What the task asks: Restate all of the following data exactly, keeping any images out of the copy.
--
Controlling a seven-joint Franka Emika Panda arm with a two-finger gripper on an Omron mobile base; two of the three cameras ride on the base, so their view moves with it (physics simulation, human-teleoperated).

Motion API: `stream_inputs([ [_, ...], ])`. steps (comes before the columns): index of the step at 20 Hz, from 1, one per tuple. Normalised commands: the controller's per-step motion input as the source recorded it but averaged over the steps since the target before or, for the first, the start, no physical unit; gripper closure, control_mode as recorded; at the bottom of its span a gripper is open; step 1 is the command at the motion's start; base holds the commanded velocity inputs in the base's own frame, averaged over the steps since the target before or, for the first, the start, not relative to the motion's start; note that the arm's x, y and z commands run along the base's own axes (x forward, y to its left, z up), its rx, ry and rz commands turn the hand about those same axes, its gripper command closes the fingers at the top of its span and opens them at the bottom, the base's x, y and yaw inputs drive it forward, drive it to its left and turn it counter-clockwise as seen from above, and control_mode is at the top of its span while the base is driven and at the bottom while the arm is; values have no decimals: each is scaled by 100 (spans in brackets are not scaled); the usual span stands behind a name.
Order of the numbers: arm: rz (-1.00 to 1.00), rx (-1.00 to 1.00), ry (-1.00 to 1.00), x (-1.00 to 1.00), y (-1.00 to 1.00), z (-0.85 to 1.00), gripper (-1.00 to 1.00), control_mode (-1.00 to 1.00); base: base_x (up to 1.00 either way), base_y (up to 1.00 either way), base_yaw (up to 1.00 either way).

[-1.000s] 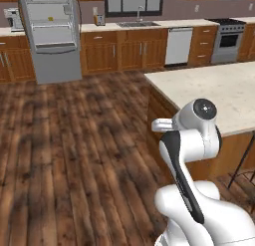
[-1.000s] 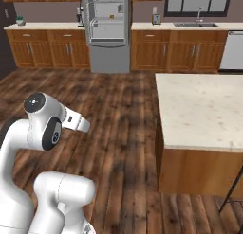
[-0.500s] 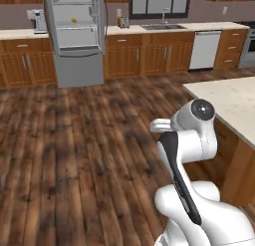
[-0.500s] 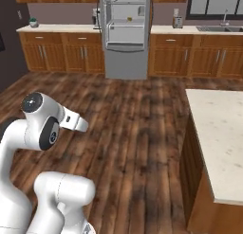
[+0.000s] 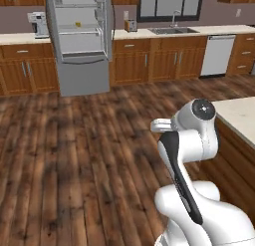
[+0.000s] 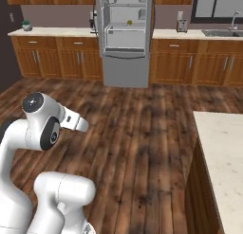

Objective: Take the cheese, chicken drumstick, and carrot from the fridge and place them on the plate on the dining counter to create an appetizer plate.

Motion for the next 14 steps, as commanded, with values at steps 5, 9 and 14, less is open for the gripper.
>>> stream_inputs([
  [5, 0, 0, 0, 0, 0, 0, -100, 100, 100, 20, 6],
  [9, 0, 0, 0, 0, 0, 0, -100, 100, 100, 29, 5],
  [14, 0, 0, 0, 0, 0, 0, -100, 100, 100, 40, 2],
])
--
The answer:
Controlling a seven-joint Franka Emika Panda arm with a two-finger gripper on an Omron mobile base; two of the three cameras ride on the base, so their view moves with it (physics simulation, human-teleoperated).

Motion API: `stream_inputs([ [_, ...], ])`. steps (comes before the columns): index of the step at 20 Hz, from 1, one per tuple. Normalised commands: the controller's per-step motion input as the source recorded it but averaged over the steps since the target before or, for the first, the start, no physical unit; gripper closure, control_mode as recorded; at the bottom of its span a gripper is open; step 1 is the command at the motion's start; base holds the commanded velocity inputs in the base's own frame, averaged over the steps since the target before or, for the first, the start, not relative to the motion's start; note that the arm's x, y and z commands run along the base's own axes (x forward, y to its left, z up), its rx, ry and rz commands turn the hand about those same axes, its gripper command closes the fingers at the top of its span and opens them at the bottom, the base's x, y and yaw inputs drive it forward, drive it to its left and turn it counter-clockwise as seen from above, and control_mode is at the top of its span while the base is driven and at the bottom while the arm is; values have no decimals: each is scaled by 100 (spans in brackets are not scaled); the usual span stands behind a name.
Order of the numbers: arm: rz (-1.00 to 1.00), rx (-1.00 to 1.00), ry (-1.00 to 1.00), x (-1.00 to 1.00), y (-1.00 to 1.00), z (-0.85 to 1.00), gripper (-1.00 to 1.00), control_mode (-1.00 to 1.00); base: base_x (up to 1.00 either way), base_y (up to 1.00 either way), base_yaw (up to 1.00 either way).

[-1.000s] 
[-1.000s] 
[-0.500s] 
[-0.500s] 
[+0.000s] 
[+0.000s] 

Objective: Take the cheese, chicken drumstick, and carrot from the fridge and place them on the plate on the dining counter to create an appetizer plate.

Motion for the next 14 steps, as commanded, with values at steps 5, 9 and 14, less is open for the gripper.
>>> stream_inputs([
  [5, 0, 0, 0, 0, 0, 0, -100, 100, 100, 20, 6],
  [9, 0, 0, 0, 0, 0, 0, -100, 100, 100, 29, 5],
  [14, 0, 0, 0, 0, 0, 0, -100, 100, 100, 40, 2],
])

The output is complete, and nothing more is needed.